Independence Day: Why I am a DAR

I was tempted to write something related to the founding of our country in honor of Independence Day, but decided to write something more personal (and patriotic): Why I am a member of the National Society of the Daughters of the American Revolution (DAR).

In south Louisiana, it seems that the dead play as vital of a family role as do the living. Before I was born, my grandmother’s youngest sister Louise (“Sweetheart”) had married and moved to the west coast. She was interested in joining DAR, and my grandmother, back here in Sweetheart’s home town, did the genealogical research. (This was long before the days of the internet.) My great-aunt joined DAR years before I was born, but I grew up with a knowledge that I had ancestors who had supported the cause of American independence in the Revolutionary War. “You could join DAR,” my grandmother (not a “joiner” herself) told me. She wanted me to know that my patriotic roots ran deep.

BL Flag

At home, I fly the flag. Solar lights keep it lit at night.

I thought that one day I might do so. I grew up knowing that while the USA wasn’t perfect, it was a very good place to be – and that as a US citizen, I have a responsibility to be informed and engaged. Our children were taught this.

About 8 years ago, I felt the urge to do something more proactively patriotic. I contacted my local DAR chapter through the national DAR website (www.dar.org)and asked about membership. I received an incredibly kind and welcoming phone call from the chapter regent. I remember hanging up the phone and thinking “why didn’t I start this process sooner?”

I’ve been a member now for 7 years. Every once in a while I get an occasional surprised look from someone – a new friend or acquaintance – when they learn I am a DAR. I’ll joke about it: “Nope, sorry, left the gloves and hat at home!” In the words of author Cynthia Moore writing in Town & Country magazine, “We’re not all thin-lipped white women with our noses in the air.” Yes, people have misconceptions about DAR. I’ve heard a lot of them. I’ve even had some of them myself (which is probably why it took me a while to look into membership). But the truth is that this is an incredibly diverse, active organization.

flag box

One of our chapter projects: Placing flag disposal boxes in local libraries. Folks know they aren’t just supposed to throw away a worn American flag, but what to do with it? The boxes were generously made by a “HODAR” – “husband of DAR!”

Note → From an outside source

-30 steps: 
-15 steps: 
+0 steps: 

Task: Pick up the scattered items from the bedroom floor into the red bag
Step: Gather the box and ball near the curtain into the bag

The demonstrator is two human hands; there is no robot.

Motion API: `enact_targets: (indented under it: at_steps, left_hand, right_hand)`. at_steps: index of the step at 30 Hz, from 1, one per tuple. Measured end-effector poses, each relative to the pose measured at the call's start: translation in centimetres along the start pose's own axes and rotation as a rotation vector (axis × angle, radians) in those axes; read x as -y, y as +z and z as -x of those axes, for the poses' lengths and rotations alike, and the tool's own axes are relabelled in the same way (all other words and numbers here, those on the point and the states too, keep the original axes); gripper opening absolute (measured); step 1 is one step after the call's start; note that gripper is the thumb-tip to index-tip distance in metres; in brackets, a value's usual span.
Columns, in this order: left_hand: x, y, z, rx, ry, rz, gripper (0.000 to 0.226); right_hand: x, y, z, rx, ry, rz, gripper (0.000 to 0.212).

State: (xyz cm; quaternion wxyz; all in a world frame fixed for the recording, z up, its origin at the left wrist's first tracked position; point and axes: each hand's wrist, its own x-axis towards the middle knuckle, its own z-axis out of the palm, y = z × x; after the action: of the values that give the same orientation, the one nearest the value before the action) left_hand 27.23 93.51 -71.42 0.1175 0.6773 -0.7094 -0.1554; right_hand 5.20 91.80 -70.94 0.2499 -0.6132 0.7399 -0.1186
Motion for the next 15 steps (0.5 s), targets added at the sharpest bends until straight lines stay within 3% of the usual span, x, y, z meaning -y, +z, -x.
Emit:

The mission of DAR is threefold: Education, Historic Preservation, and Patriotism. DAR is strictly non-political. There are currently more than 185,000 members in over 3,000 chapters around the world. Membership is open to any woman, aged 18 or older, who can prove direct lineal descent from a patriot of the American Revolution. This is the only requirement for membership, and the society does not discriminate on the basis of creed, ethnicity, race, background, etc. The ancestor may have provided military service, civil service, or material support, so not all were soldiers.

In Louisiana, we have quite a few members who have ancestors who were part of the Galvez expedition. Some (such as my 5 X great grandfather Joseph Dupuis) were Acadians who had been divested of property and displaced from their homeland in the mid-1700s. (I can only imagine that these Acadians would have welcomed the opportunity to oppose the British!)

Members join DAR on the basis of descent from a single patriot, but members can later “add” patriots. I joined DAR on the basis of my lineage of another 5 X great grandfather, Landlot Porter, of South Carolina. Why him? My great-aunt had joined on that same lineage, making it relatively simple (no pun intended) for me to complete the lineage documentation. These “additional” patriots are other ancestors that you show descent from, and they are called “supplementals.” The beauty of all of this is that DAR members are constantly adding information to the DAR Genealogical Research System database, which is open to anyone for genealogical research – no membership or fee required. (See www.dar.org and click on the green “GRS” button at the top.)

But why did I join? When I first visited a meeting, I met a group of down-to-earth, caring, intelligent, faithful and involved women with whom I had in common several very important things: A love of country, a respect and passion for historic preservation, and concern for the education of our coming generations. Some were women I already knew from church or other connections, others were new faces.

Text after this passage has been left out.